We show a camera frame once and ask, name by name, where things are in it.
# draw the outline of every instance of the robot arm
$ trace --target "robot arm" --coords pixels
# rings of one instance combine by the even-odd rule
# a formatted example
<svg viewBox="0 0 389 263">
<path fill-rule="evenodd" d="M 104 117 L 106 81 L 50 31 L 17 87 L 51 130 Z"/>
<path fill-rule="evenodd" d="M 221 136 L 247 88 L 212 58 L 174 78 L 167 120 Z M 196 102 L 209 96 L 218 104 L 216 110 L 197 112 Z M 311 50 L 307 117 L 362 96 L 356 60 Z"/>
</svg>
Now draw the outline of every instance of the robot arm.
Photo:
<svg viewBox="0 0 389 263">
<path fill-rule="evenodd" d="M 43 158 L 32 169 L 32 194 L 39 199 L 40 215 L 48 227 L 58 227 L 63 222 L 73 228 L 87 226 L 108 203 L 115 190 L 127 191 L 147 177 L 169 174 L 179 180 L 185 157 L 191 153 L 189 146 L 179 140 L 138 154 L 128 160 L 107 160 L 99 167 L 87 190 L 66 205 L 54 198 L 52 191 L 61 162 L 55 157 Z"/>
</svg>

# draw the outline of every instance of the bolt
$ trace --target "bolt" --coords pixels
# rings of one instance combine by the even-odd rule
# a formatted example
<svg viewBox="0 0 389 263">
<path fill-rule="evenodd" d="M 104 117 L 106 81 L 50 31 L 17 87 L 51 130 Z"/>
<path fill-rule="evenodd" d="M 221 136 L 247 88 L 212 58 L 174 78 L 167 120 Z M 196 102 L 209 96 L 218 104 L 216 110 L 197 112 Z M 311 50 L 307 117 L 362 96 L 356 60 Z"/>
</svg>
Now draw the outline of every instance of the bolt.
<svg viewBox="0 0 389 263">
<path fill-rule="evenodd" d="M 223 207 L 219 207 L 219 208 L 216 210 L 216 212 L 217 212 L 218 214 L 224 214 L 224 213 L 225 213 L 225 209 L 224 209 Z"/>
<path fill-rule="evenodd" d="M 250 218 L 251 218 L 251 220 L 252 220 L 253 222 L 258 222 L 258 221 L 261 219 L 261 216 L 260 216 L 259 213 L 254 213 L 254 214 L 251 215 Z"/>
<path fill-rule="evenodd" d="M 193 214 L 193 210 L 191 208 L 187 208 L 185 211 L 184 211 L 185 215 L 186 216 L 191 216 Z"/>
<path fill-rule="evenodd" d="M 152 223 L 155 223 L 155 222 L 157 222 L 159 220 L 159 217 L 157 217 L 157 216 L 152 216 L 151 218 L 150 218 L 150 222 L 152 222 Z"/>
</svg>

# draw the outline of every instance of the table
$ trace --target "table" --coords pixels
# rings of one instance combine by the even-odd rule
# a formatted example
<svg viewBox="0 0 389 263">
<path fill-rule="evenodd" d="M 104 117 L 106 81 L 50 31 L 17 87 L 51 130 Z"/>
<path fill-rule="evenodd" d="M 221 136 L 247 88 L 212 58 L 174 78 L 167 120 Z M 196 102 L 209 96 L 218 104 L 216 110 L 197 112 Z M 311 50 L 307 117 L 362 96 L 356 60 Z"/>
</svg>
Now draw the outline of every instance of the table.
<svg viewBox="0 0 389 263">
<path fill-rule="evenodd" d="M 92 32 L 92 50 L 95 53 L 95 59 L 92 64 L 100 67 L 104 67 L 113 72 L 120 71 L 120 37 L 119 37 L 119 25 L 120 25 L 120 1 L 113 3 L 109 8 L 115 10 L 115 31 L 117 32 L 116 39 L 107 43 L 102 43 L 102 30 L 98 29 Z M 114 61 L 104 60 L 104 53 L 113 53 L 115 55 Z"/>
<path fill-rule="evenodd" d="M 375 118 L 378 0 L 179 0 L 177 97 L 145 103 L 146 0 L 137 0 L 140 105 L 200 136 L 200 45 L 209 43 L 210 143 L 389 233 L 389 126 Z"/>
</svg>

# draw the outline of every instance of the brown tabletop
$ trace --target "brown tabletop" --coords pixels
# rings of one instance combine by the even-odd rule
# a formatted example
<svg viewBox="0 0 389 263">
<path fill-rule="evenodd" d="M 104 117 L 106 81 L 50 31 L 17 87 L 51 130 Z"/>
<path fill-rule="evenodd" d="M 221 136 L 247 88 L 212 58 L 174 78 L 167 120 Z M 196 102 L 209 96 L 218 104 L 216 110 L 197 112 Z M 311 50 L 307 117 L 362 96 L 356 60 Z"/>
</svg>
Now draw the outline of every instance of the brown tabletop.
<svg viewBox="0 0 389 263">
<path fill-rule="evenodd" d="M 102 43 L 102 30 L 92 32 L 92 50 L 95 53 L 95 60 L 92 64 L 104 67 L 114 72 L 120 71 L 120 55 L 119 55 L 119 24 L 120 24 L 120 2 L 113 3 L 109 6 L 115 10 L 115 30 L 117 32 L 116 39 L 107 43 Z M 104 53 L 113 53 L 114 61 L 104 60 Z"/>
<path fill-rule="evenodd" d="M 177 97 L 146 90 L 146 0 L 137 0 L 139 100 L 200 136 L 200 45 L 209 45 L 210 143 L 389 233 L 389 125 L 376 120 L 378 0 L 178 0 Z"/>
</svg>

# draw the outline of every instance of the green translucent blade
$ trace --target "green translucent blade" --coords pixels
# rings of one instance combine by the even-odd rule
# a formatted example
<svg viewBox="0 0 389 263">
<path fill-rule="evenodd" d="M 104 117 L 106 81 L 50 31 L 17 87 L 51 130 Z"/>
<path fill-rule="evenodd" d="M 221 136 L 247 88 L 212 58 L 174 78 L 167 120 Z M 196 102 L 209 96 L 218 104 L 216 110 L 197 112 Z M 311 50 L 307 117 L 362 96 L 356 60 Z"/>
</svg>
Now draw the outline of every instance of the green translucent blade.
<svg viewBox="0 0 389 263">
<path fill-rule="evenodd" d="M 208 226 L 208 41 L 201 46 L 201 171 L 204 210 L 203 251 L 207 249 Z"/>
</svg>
· · · · ·
## WORK ORDER
Copy exactly the lines from the top of the entries through the line with "Now draw the outline of every instance of the robot" in it, please, keeping both ends and adding nothing.

## RESPONSE AREA
We show a camera frame once and ask, name by name, where things are in it.
# draw the outline of every instance of the robot arm
$ trace --target "robot arm" --coords pixels
# rings of one instance combine by the even-odd rule
# a formatted example
<svg viewBox="0 0 389 263">
<path fill-rule="evenodd" d="M 104 117 L 106 81 L 50 31 L 17 87 L 51 130 Z"/>
<path fill-rule="evenodd" d="M 221 136 L 247 88 L 212 58 L 174 78 L 167 120 Z M 196 102 L 209 96 L 218 104 L 216 110 L 197 112 Z M 311 50 L 307 117 L 362 96 L 356 60 Z"/>
</svg>
Now draw the outline of every instance of the robot arm.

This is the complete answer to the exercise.